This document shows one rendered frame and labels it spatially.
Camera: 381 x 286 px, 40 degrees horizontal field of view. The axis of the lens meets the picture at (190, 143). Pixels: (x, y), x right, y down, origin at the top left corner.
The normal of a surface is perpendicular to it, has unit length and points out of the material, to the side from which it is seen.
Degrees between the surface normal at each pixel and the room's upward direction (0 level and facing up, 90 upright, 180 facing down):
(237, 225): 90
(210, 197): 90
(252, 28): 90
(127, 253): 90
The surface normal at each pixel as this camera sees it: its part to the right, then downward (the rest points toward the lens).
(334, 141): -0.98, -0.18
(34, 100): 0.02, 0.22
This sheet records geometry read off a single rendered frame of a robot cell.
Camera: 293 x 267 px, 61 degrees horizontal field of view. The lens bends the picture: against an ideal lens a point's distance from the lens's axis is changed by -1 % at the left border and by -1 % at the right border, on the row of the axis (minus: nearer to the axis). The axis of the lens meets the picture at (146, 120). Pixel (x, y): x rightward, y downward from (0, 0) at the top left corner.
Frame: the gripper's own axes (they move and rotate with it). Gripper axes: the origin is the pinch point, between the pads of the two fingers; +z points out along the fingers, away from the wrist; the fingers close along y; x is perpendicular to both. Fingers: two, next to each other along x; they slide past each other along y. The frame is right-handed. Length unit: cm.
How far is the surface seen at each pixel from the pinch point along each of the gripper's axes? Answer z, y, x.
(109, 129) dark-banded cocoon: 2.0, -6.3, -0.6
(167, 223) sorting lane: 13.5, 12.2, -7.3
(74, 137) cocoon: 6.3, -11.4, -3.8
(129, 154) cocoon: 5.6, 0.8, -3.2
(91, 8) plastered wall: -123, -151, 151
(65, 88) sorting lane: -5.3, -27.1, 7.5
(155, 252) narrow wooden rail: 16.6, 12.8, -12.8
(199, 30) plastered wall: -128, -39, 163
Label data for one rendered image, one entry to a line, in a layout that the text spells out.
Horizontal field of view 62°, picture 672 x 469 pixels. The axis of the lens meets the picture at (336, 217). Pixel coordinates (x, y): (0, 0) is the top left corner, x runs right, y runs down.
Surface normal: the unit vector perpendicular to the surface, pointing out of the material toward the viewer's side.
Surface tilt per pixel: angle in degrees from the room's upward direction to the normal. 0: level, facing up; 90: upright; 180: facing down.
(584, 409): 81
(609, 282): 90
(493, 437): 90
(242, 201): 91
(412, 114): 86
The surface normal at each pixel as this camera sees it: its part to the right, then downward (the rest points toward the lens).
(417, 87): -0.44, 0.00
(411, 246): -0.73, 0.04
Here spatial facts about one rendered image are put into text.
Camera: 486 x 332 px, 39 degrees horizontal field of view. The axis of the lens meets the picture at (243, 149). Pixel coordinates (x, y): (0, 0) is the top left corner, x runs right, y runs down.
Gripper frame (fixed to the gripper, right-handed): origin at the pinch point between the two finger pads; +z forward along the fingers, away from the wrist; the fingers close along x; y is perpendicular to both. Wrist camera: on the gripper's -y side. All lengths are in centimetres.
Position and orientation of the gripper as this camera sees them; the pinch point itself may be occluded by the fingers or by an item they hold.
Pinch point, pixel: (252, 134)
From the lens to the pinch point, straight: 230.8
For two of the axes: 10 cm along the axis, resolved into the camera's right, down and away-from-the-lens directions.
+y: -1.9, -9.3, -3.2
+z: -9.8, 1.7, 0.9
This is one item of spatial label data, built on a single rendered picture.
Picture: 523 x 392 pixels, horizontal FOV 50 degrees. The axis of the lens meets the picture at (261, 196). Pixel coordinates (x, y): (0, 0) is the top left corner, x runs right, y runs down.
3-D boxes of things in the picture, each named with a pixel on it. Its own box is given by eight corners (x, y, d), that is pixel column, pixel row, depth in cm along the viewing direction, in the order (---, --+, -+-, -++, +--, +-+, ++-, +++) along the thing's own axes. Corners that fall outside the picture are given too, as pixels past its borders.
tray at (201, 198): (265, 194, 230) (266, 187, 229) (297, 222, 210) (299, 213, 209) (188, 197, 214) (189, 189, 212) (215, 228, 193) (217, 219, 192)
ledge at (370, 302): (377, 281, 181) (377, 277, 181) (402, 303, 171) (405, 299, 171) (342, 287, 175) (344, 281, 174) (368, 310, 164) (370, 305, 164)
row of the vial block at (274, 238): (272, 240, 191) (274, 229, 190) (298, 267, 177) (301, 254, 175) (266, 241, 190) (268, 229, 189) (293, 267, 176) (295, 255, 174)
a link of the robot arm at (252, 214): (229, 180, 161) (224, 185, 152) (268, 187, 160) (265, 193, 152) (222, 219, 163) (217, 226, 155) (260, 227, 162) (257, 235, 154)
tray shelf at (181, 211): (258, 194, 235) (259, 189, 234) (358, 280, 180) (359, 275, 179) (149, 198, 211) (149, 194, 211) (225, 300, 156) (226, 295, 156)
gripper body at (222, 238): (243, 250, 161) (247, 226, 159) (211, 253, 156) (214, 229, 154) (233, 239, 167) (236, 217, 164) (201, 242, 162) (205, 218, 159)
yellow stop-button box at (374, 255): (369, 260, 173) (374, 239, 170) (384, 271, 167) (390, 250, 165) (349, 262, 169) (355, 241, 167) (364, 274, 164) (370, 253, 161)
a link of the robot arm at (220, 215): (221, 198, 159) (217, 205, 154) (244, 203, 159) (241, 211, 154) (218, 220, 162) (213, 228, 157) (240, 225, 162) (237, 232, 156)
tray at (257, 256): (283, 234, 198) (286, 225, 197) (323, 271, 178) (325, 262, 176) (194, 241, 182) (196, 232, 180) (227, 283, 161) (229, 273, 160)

****

## Your goal
The first line of the entries above marks where to begin; repeat each line exactly through the one that contains "The normal of", and include that line.

## Answer below
This document shows one rendered frame and labels it spatially.
Camera: 381 x 286 px, 40 degrees horizontal field of view. The axis of the lens meets the picture at (190, 143). Pixels: (x, y), x right, y down, origin at the top left corner.
The normal of a surface is perpendicular to it, has unit length and points out of the material, to the side from which it is seen.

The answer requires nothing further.